• God's Laws

    A gang of hoodlums began hanging out on the steps of the church and hassling worshipers as they came in and out. Finally, the situation got so bad that complaints reached Father Murphy, who decided to go out and talk to the teenagers.

    The priest's appearance was greeted by hoots and catcalls. But he went up to the leader and said, "Boys, I think there are better places for you to hang out than on God's doorstep."

    The gang leader defiantly said, "Fuck God."

    Father Murphy winced. "You're risking God's wrath by breaking His holy laws and taking his name."

    The gang leader said, "Fuck God's laws. You name one, I break it. I swear, I fuck , I steal, I smoke, I shoot people. I'll tell you what. I'm gonna break every single fucking law the church has ever make."

    The priest said, "Do you really mean that?"

    The gang leader turned to his buddies and said, "Do I ever go back on a promise? Blood oath. I'm gonna break every church law."

    "Well," the priest said, "I know of at least one sin you haven't committed."

    "Yeah? Tell me what it is and I'll do it."

    Father Murphy replied, "There's a strict church law against suicide."
  • Smoking While Praying

    Cecil and Morris are walking to services and Cecil asks, "I wonder whether it would be all right to smoke while praying?"

    "Why don't you ask the rabbi?" says Morris.

    Cecil sees Rabbi Golden and asks, "Rabbi, is it permissible for me to smoke while I pray?"
    "No, you may not. That's utter disrespect to our religion and traditions!" quickly answers the rabbi.

    Cecil goes back to his friend and tells him what the good Rabbi told him.

    "I'm not surprised. You asked the wrong question. Let me try."

    Morris goes over to the rabbi and asks, "Rabbi, will it be ok if I pray while I smoke?"

    To which Rabbi Golden eagerly replies, "By all means, my good man. By all means."
  • Hospital Bill

    A man suffered a serious heart attack while shopping in a store. The store clerk called 911 when they saw him collapse to the floor. The paramedics rushed the man to the nearest hospital where he had emergency open heart bypass surgery. He awakened from the surgery to find himself in the care of nuns at the Catholic Hospital. A nun was seated next to his bed holding a clipboard loaded with several forms, and a pen.

    She asked him how he was going to pay for his treatment. `Do you have health insurance?` she asked.

    He replied in a raspy voice, "No health insurance."

    The nun asked, "Do you have money in the bank?"

    He replied, "No money in the bank."

    "Do you have a relative who could help you with the payments?" asked the irritated nun.

    He said, "I only have a spinster sister and she is a nun."

    The nun became agitated and announced loudly, "Nuns are not spinsters! Nuns are married to God."

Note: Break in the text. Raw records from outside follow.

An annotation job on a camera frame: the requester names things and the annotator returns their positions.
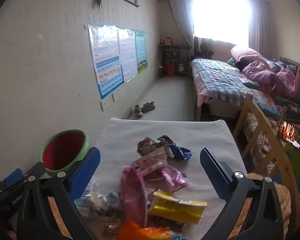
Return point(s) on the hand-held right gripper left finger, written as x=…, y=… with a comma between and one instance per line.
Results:
x=86, y=172

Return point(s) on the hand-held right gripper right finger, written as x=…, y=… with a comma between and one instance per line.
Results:
x=212, y=167

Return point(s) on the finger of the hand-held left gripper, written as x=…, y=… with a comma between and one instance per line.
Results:
x=13, y=177
x=36, y=167

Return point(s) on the white blue wrapper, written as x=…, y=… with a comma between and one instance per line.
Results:
x=92, y=201

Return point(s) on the green-rimmed red bin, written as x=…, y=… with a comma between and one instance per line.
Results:
x=62, y=152

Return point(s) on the dark blue wrapper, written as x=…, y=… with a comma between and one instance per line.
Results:
x=180, y=152

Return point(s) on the pink purple wrapper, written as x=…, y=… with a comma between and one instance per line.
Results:
x=172, y=177

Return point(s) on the large pink wrapper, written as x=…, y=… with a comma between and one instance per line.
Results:
x=133, y=195

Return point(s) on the yellow box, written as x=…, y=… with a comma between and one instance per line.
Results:
x=175, y=207

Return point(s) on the silver wrapper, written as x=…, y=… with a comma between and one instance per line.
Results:
x=110, y=223

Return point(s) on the white strawberry carton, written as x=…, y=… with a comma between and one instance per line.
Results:
x=150, y=161

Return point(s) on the brown wrapper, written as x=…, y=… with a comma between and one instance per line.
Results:
x=145, y=145

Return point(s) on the light blue packet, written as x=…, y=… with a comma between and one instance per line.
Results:
x=177, y=237

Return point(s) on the orange wrapper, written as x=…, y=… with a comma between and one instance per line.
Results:
x=140, y=232

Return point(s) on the white towel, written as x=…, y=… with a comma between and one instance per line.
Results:
x=190, y=135

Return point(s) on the orange plush blanket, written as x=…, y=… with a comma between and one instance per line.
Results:
x=282, y=195

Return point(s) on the pink bedsheet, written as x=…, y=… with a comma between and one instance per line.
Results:
x=202, y=90

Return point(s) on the grey shoe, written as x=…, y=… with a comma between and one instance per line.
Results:
x=148, y=106
x=137, y=110

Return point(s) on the cartoon printed blue quilt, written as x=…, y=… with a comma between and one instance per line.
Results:
x=265, y=102

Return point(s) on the phone with lit screen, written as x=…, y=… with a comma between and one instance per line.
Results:
x=291, y=135

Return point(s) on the plaid quilt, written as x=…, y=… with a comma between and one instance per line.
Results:
x=220, y=77

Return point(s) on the purple quilt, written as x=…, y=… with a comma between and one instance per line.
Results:
x=260, y=72

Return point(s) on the red bucket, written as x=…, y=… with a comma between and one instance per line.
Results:
x=170, y=68

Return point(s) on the pink pillow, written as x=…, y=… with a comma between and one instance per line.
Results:
x=245, y=53

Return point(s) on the metal shelf table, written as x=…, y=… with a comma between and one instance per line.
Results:
x=175, y=46

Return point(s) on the pink curtain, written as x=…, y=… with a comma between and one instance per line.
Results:
x=258, y=30

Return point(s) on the bright window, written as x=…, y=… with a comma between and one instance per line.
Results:
x=222, y=15

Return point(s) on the long sheer curtain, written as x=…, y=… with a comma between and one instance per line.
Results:
x=182, y=17

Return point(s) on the white wall socket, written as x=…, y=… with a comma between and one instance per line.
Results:
x=101, y=106
x=113, y=97

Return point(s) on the wooden bed frame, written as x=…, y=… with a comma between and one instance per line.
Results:
x=252, y=110

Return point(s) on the blue wall poster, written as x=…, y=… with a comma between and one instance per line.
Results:
x=107, y=65

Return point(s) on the white chart wall poster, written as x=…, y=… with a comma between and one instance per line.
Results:
x=127, y=55

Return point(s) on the green wall poster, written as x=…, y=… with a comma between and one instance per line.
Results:
x=140, y=50

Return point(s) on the dark wall rail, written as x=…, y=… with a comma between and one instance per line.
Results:
x=127, y=0

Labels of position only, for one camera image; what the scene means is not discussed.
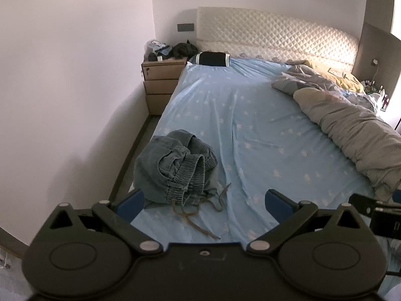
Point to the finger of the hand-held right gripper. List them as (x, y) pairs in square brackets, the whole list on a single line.
[(360, 202)]

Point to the grey duvet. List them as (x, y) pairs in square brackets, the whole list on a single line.
[(351, 122)]

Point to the grey wall switch panel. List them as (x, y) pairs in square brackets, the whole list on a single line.
[(185, 27)]

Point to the clear plastic bag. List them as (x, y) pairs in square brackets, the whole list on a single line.
[(156, 46)]

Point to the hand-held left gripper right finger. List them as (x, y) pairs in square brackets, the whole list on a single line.
[(277, 205)]

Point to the bed with light blue sheet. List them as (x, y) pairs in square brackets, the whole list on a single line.
[(250, 116)]

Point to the grey headboard side panel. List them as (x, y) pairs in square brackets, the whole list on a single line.
[(376, 47)]

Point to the white wall plug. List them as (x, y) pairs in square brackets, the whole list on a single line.
[(374, 61)]

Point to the white quilted headboard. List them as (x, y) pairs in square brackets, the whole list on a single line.
[(275, 34)]

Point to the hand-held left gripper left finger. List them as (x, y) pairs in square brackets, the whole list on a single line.
[(130, 205)]

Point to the cluster of small bottles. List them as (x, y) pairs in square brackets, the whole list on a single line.
[(377, 92)]

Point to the wooden nightstand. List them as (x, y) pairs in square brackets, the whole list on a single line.
[(159, 84)]

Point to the yellow pillow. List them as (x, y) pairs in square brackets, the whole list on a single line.
[(341, 76)]

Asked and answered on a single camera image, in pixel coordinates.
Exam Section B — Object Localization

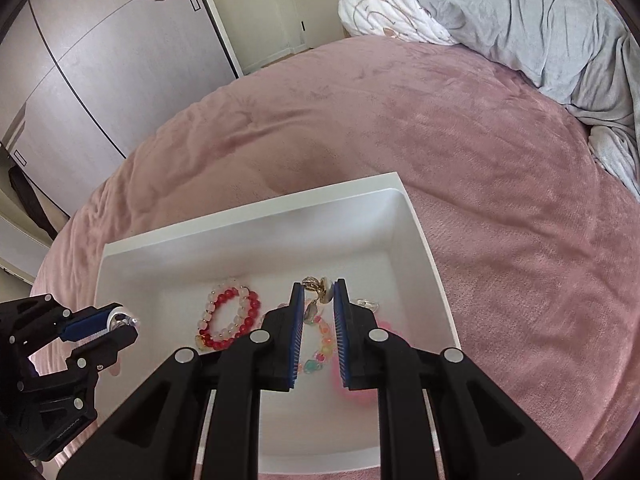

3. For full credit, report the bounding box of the white bead bracelet gold charm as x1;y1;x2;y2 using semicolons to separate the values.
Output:
195;277;253;350

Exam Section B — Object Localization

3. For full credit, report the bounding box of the pink bead bracelet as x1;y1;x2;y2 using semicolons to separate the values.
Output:
325;316;398;407

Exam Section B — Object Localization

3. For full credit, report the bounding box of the grey blanket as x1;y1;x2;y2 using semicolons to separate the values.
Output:
414;0;640;201

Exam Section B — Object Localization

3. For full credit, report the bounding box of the cartoon print pillow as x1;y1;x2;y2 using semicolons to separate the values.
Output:
338;0;458;46

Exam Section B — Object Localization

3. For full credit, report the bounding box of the dark hanging cloth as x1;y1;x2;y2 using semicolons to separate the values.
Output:
7;166;60;242

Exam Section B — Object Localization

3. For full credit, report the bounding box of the silver shell charm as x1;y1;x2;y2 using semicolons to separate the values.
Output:
109;310;138;333

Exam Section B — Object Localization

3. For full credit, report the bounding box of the pink plush bed blanket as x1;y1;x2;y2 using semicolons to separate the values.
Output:
30;35;640;480

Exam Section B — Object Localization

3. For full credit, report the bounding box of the white rectangular box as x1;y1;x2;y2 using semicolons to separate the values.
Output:
94;172;462;477

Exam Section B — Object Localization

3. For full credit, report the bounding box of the grey wardrobe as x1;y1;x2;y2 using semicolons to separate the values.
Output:
0;0;246;281

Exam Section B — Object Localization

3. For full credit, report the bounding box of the red bead bracelet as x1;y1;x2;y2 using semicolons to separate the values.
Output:
204;287;262;352

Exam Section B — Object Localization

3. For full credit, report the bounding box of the gold earring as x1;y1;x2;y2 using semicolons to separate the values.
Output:
301;275;335;307

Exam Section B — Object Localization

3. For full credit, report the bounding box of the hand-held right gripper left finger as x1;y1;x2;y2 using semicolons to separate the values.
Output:
57;281;307;480

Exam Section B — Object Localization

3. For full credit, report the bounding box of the multicoloured bead bracelet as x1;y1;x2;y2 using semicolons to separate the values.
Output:
277;302;337;377

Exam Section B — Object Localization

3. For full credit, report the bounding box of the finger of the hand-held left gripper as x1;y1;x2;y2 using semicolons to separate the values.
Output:
0;294;126;356
65;327;139;376

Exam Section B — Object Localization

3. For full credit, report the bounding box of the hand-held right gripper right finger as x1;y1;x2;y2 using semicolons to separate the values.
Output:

    The patient replied, "Perfect. Send the bill to my brother-in-law."
  • Door-to-Door Preachers

    Two church members were going door-to-door through the neighborhood and finally arrived at Mrs. Smith's house. She was not happy to see them. She greeted them with an attitude that made it clear she had no time to waste on them or their message.

    As she slammed the door in their faces, though, to her surprise, it bounced back open. She caught it, slammed it again, but the same thing happened!

    Convinced the man must be sticking his foot in the doorway, she reared back to slam it hard enough to teach him a lesson, when he cried, "Ma'am, before you do that again, you really should move your cat!"